> Cloud Storage FUSE can only write whole objects at a time to Cloud Storage and does not provide a mechanism for patching. If you try to patch a file, Cloud Storage FUSE will reupload the entire file. The only exception to this behavior is that you can append content to the end of a file that's 2 MB and larger, where Cloud Storage FUSE will only reupload the appended content.
I didn’t know GCS supported appends efficiently. Correct me if I’m wrong, but I don’t think S3 has an equivalent way to append to a value, which makes it clunky to work with as a log sink.
Append workloads are common in distributed systems.
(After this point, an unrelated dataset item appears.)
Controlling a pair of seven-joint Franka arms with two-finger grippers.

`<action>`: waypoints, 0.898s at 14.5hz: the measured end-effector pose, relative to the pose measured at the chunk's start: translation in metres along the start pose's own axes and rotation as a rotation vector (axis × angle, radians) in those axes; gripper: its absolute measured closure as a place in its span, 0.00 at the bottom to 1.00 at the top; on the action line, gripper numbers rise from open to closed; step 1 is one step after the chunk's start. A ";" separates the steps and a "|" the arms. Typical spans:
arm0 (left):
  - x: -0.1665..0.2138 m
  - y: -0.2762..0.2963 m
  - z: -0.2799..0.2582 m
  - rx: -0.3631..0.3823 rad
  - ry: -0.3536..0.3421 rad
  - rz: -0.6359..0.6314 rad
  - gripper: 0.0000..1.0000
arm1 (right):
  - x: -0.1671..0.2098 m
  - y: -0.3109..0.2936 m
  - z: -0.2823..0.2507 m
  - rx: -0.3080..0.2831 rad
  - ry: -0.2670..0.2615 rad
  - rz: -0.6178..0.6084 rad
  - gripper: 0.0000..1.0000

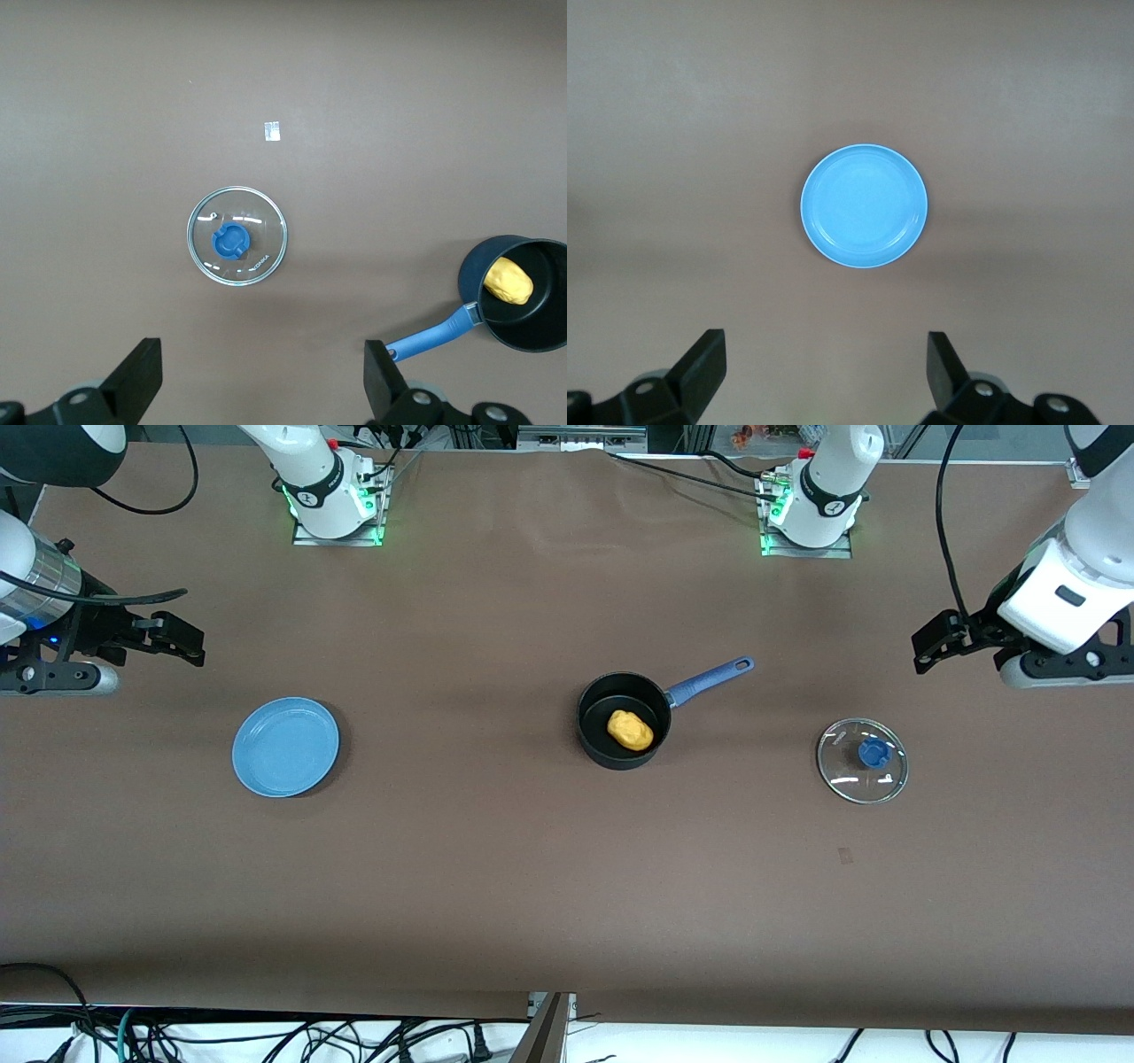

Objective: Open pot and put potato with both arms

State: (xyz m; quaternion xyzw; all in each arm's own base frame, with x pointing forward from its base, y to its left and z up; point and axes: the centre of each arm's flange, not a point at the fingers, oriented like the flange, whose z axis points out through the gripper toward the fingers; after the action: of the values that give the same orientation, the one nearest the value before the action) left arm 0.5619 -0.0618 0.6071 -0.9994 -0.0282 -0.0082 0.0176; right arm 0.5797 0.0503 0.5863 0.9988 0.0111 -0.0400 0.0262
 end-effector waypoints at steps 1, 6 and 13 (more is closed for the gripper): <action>-0.003 0.001 -0.004 -0.002 0.010 0.002 0.00 | 0.000 0.000 0.000 0.000 0.000 0.000 0.00; -0.011 0.005 -0.032 -0.011 0.070 0.013 0.00 | 0.000 0.000 0.000 0.000 0.001 0.000 0.00; -0.024 0.005 -0.054 -0.079 0.024 0.041 0.00 | 0.000 0.000 0.000 0.000 0.001 0.000 0.00</action>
State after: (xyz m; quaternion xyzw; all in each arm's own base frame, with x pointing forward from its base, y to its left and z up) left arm 0.5378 -0.0699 0.6604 -0.9995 -0.0073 -0.0210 -0.0213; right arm 0.5799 0.0503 0.5863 0.9988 0.0109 -0.0395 0.0261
Turns out nearly every time you think you need random read/write to a datastructure (eg. a hard drive/block device for a Windows/Linux VM), you can instead emulate that with an append-only log of changes and a set of append-only indexes.
Doing so has huge benefits: Write performance is way higher, you can do rollbacks easily (just ignore the tail of the files), you can do snapshotting easily (just make a new file and include by reference a byte range of the parent), etc.
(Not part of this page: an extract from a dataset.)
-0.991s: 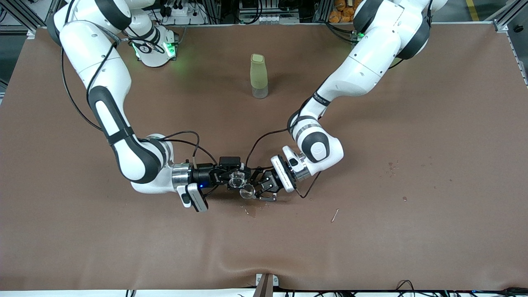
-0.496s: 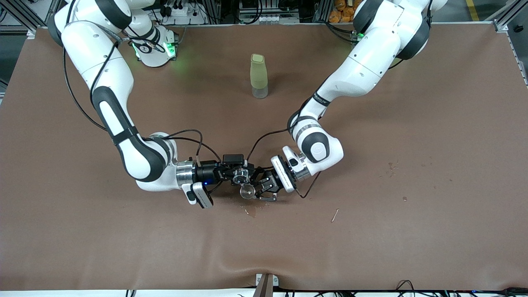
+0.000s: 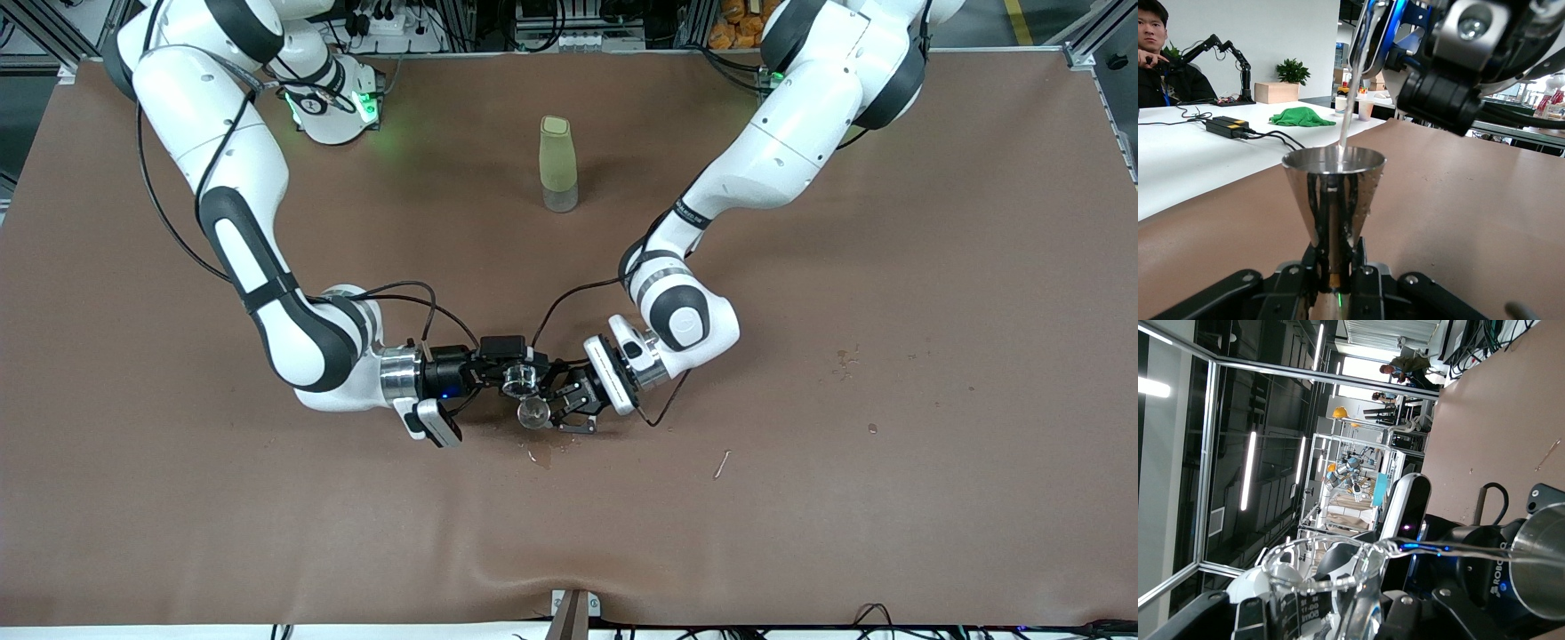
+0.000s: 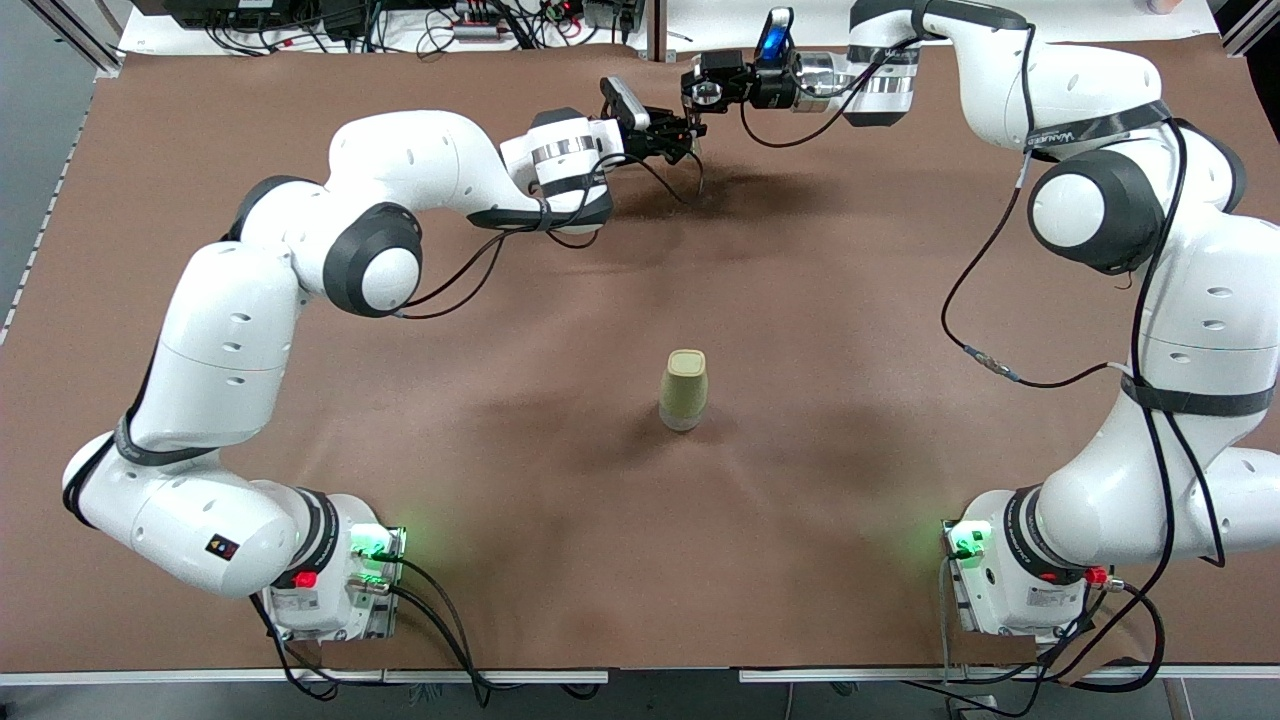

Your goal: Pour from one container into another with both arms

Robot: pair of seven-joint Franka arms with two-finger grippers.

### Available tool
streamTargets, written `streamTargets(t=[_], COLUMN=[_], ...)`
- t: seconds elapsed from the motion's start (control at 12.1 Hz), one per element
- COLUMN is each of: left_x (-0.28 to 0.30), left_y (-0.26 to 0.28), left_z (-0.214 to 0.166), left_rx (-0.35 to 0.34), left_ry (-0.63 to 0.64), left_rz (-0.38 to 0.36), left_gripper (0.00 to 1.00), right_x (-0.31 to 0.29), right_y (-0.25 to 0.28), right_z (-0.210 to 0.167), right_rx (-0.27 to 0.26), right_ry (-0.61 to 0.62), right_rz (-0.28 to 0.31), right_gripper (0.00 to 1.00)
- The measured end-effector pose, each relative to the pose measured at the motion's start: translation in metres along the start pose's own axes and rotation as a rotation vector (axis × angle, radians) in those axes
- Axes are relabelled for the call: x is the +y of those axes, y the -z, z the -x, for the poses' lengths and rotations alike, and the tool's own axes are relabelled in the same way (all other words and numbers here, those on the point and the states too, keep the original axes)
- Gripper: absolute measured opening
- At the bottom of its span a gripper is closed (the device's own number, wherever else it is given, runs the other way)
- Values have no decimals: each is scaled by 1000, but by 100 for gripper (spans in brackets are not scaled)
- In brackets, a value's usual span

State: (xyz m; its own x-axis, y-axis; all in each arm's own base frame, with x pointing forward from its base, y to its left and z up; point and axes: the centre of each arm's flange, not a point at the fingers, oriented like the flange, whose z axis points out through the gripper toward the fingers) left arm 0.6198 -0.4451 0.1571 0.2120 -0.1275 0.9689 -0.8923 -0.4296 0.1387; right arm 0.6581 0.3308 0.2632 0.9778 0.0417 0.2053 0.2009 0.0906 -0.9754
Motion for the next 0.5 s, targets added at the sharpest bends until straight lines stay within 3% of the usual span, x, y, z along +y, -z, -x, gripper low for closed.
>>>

The downside is from time to time you need to make a new file and chuck out the dead data - but such an operation can be done 'online', and can be done during times of lower system load.
> Append workloads are common in distributed systems.
Bringing back the topic to what the parent was saying; since S3 is a pretty common system, and a distributed system at that, are you saying that S3 does support appending data? AFAIK, S3 never supported any append operations.
I’ll add some nuance here. You can implement append yourself in a clunk way. Create a new multipart upload for the file, copy its existing contents, create a new part appending what you need, and then complete the upload.
Not as elegant / fast as GCS’s and there may be other subtleties, but it’s possible to simulate.
Well, I'd argue that it's just two different names for similar concepts, but applied at different levels. WAL is a low-level implementation detail, usually for durability, while Event Source is a architecture applied to solve business problems.
A WAL would usually disappear or truncate it's length after a while, and you'd only rerun things from it if you absolutely have two. Changes in business requirements shouldn't require you to do anything with a WAL.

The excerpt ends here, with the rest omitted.